→ **Exercise directions**
Extract every record, keeping each one exactly as it is.

→ **Information provided**
---------------

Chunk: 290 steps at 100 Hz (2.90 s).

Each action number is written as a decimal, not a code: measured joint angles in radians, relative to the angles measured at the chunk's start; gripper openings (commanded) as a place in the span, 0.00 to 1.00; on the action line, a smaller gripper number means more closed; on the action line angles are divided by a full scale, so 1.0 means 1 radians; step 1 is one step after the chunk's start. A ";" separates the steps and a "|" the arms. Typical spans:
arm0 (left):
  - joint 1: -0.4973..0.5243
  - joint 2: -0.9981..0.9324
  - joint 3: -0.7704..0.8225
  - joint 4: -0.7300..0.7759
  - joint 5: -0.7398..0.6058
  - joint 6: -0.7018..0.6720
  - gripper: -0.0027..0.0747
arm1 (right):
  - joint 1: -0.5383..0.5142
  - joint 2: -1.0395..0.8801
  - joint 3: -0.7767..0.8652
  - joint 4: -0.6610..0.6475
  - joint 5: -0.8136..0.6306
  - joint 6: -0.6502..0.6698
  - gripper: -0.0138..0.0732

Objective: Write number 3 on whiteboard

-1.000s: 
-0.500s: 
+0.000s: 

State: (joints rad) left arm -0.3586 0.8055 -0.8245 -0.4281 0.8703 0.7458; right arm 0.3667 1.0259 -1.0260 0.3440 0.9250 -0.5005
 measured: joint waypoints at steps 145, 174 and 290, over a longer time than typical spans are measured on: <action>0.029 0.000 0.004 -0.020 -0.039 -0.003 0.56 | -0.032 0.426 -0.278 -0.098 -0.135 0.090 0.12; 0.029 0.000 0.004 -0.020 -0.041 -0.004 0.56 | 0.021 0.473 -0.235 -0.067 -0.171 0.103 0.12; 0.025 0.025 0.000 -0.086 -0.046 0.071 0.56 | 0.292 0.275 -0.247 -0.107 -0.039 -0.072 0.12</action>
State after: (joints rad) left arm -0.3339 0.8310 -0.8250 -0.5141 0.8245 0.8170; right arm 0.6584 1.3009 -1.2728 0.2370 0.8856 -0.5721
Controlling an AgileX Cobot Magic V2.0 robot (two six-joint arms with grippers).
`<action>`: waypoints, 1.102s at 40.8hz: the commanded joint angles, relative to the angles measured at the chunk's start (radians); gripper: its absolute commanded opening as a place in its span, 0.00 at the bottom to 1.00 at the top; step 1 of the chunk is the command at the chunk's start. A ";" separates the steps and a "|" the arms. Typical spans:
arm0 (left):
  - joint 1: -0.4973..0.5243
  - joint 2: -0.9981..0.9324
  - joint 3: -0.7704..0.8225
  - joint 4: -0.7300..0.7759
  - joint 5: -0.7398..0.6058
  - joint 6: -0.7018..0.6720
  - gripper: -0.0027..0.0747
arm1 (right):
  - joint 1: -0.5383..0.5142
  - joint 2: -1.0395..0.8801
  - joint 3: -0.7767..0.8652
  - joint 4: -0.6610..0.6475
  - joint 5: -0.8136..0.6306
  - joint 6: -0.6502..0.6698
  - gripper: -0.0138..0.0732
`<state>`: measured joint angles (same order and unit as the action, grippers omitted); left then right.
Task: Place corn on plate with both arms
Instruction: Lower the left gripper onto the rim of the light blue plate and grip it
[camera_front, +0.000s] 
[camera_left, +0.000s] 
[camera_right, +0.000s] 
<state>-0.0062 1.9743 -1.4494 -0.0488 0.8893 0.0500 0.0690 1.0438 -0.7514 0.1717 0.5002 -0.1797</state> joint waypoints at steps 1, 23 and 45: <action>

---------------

→ **Response area**
Chunk: 290 steps at 100 Hz (2.90 s).

Each action number is written as a decimal, not a code: measured joint angles in radians, relative to the angles measured at the chunk's start; gripper openings (commanded) as a place in the span, 0.00 to 1.00; on the action line, a smaller gripper number means more closed; on the action line angles are divided by a full scale, so 1.0 means 1 radians; step 1 is one step after the chunk's start. A ";" separates the steps and a "|" the arms. Typical spans:
arm0 (left):
  - joint 1: -0.4973..0.5243
  - joint 2: -0.9981..0.9324
  - joint 3: -0.7704..0.8225
  - joint 4: -0.7300..0.7759
  - joint 5: -0.7398..0.6058
  - joint 6: -0.7018..0.6720
  - gripper: -0.0027..0.0747
arm1 (right):
  - joint 1: -0.5383..0.5142
  - joint 2: -1.0395..0.8801
  - joint 3: -0.7767..0.8652
  - joint 4: -0.6610..0.6475
  - joint 5: -0.8136..0.6306
  - joint 6: -0.6502..0.6698
  - gripper: -0.0138..0.0732

Objective: Write number 3 on whiteboard

-1.000s: 
-0.500s: 
+0.000s: 

State: (joints rad) left arm -0.3586 0.8055 -0.8245 -0.4281 0.8703 0.7458; right arm 0.3667 1.0259 -1.0260 0.3440 0.9250 -0.5005
 measured: joint waypoints at steps 145, 174 and 290, over a longer time than typical spans are measured on: <action>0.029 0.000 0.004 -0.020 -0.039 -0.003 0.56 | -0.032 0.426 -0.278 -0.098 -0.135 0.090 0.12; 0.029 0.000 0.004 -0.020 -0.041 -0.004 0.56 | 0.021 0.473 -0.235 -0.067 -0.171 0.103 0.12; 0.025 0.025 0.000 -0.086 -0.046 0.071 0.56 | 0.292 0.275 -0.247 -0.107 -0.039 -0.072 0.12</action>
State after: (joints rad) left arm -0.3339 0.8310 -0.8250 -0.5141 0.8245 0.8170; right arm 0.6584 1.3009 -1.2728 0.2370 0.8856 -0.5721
Controlling an AgileX Cobot Magic V2.0 robot (two six-joint arms with grippers).
`<action>`: waypoints, 1.102s at 40.8hz: the commanded joint angles, relative to the angles measured at the chunk's start (radians); gripper: its absolute commanded opening as a place in its span, 0.00 at the bottom to 1.00 at the top; step 1 of the chunk is the command at the chunk's start. A ";" separates the steps and a "|" the arms. Typical spans:
arm0 (left):
  - joint 1: -0.4973..0.5243
  - joint 2: -0.9981..0.9324
  - joint 3: -0.7704..0.8225
  - joint 4: -0.7300..0.7759
  - joint 5: -0.7398..0.6058
  - joint 6: -0.7018..0.6720
  - gripper: -0.0027..0.0747
arm1 (right):
  - joint 1: -0.5383..0.5142
  - joint 2: -1.0395..0.8801
  - joint 3: -0.7767..0.8652
  - joint 4: -0.6610..0.6475
  - joint 5: -0.8136..0.6306
  - joint 6: -0.6502..0.6698
  - gripper: -0.0138..0.0732
`<state>`: measured joint angles (same order and unit as the action, grippers omitted); left then right.
Task: Place corn on plate with both arms
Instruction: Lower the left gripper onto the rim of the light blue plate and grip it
[camera_front, +0.000s] 
[camera_left, +0.000s] 
[camera_right, +0.000s] 
<state>-0.0062 1.9743 -1.4494 -0.0488 0.8893 0.0500 0.0690 1.0438 -0.7514 0.1717 0.5002 -0.1797</state> joint waypoints at steps 1, 23 and 45: <action>

The output for this exercise is complete.